Postprocessing employed a Hamming filter and L2-regularisation [8] to remove lipid artefacts. The resulting voxel spectra were quantified using LCModel with a basis set including NAA, N-acetylaspartyl glutamate, tCr, tCho, myo-inositol (mIns), γ-aminobutyric acid, glutathione, glutamate (Glu), glutamine (Gln), glycine, taurine (Tau), cysteine, and serine in a spectral range of 1.8-4.1 ppm. The results were evaluated based on the resulting metabolite and ratio maps compared to clinical neurological assessment based on MRI and electroencephalography (Fig.1) and, if available, histology.

Results

Acceptable MRSI data quality was achieved in thirteen of fourteen patients. Metabolic hotspots were identified in the remaining thirteen patients, corresponding at least partially to clinical preoperative assessment in 11/13 cases (Fig.1). tCr/tCho were increased in all of these hotspots, while variable changes with varying intensities were found for Glu/Gln/mIns/NAA/Tau. Sample spectra (Fig.2) display these changes, like tCho/tCr increases and an NAA decrease. Surprisingly, an increase of NAA was found in most patients, contrasting to the literature. Fig.3 shows an example of a clearly delineated hotspot in an FCD 1b patient. An overview of different MRSI hotspots is given in Fig.4. tCho, tCr, Glu, mIns and NAA appear as the most interesting candidates for metabolic profiling to identify a putative epileptic zone. In three verified FCD cases, metabolic findings aligned well to later lesion resection in a patient becoming seizure free till now. (Fig.5). Despite our findings of NAA increases, ratio maps as seen in Fig.5. show that the NAA increases are eclipsed by stronger changes such as in tCho.

Discussion

We successfully established an exploratory dataset of unprecedented high-resolution metabolic images in thirteen patients suffering from refractory epilepsy. Our original findings point to tCr/tCho/mIns/NAA as promising metabolic markers in epileptogenic zones. Detected NAA increases contradict previous literature, but a lack of comparison data at 7T, disadvantages of single voxel spectroscopy or selection-box MRSI in regions difficult to assess and resolution differences make a comparison difficult. Our increased tCho/tNAA indicates that studies only reporting ratios could miss moderate NAA increases. Further explanations could be effects of previous antiepileptic pharmacological treatment or microstructural FCD associated changes on a cellular level.

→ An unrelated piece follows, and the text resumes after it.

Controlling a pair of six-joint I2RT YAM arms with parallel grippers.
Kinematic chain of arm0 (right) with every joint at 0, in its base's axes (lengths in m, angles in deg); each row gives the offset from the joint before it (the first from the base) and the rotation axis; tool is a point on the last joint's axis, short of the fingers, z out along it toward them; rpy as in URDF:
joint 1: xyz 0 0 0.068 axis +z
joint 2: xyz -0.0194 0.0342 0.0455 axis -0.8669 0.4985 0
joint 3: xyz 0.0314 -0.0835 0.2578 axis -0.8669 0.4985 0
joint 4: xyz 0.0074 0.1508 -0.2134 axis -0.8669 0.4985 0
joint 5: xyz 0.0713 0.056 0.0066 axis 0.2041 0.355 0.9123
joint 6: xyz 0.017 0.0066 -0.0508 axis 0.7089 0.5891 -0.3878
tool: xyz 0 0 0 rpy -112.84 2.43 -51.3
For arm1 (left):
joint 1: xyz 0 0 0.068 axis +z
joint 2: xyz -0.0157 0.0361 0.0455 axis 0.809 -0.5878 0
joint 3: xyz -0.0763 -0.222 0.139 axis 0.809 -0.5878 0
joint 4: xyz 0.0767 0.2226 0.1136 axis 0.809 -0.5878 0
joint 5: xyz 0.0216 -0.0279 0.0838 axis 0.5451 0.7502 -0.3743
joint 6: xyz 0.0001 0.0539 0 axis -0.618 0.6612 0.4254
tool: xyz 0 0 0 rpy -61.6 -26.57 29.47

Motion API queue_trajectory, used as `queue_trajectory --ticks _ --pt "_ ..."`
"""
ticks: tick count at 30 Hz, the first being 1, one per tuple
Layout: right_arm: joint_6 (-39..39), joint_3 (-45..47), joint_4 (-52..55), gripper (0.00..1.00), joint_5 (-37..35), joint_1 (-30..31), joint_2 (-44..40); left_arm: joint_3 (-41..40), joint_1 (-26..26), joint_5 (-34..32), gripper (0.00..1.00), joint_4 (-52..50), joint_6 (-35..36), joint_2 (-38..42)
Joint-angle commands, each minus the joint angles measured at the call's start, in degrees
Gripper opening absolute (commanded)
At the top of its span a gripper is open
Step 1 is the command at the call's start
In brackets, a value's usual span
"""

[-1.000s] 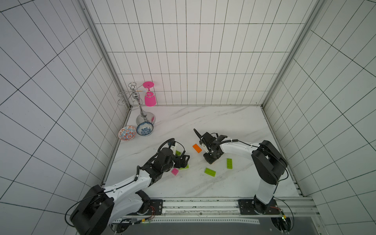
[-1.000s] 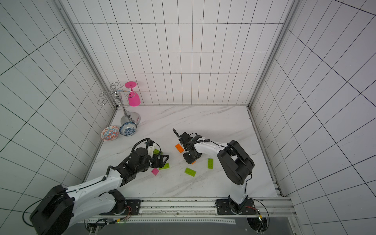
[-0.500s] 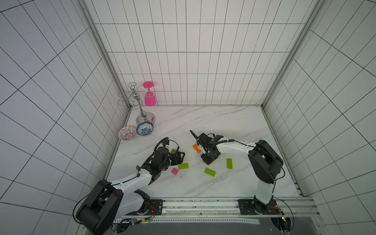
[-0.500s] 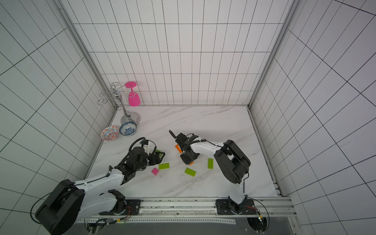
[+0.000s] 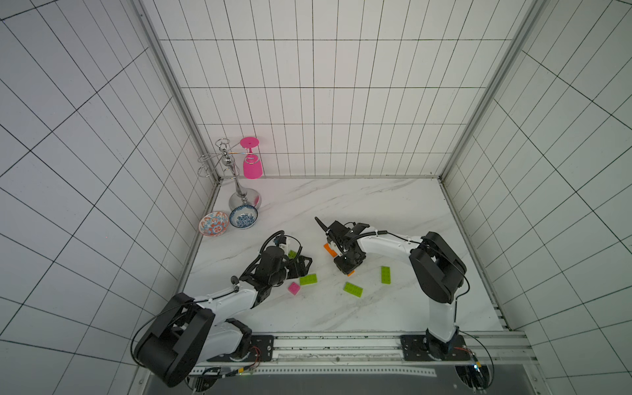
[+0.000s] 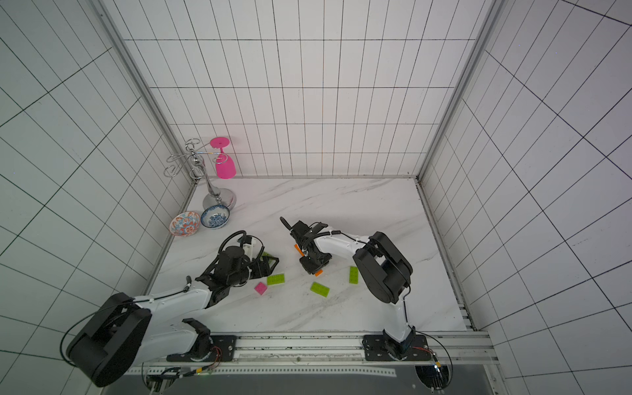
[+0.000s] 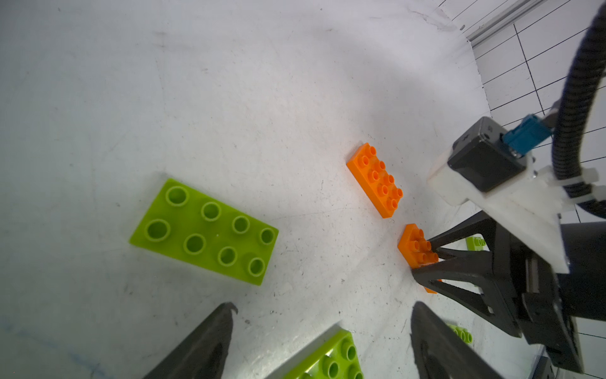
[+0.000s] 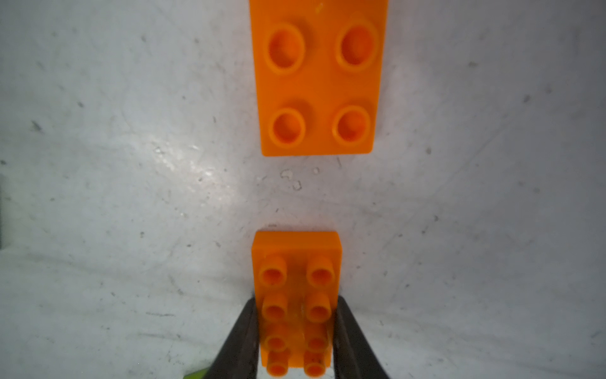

The three verified FCD cases agree with MRS literature on FCDs [9], with tCho as most distinct marker, and hint at the possibility of different metabolic profiles for FCD subclassifications.
This study was limited by the small number of patients enrolled so far as well as limited histological verification. Our patient cohort is made up mostly from MRN cases that limit clinical comparability on the one hand but would most benefit from new diagnostic possibilities on the other hand. B0- and B1-field inhomogeneities limit the usable brain region, especially in the temporal lobe. Motion artefacts are clearly visible and require motion correction techniques to improve stability. Future research in a larger cohort of verified pathologies is necessary to confirm our findings over the whole metabolic panel.
In summary, preoperative metabolic imaging of epilepsy with high-resolution 7T MRSI has the potential to uncover epileptogenic zones in structurally normal MRI cases. Our results represent a new generation of metabolic imaging that may go beyond current MRSI and MRI in epilepsy.

Acknowledgements

This study was supported by the Austrian Science Fund (FWF): KLI-646, P 30701 and P 34198.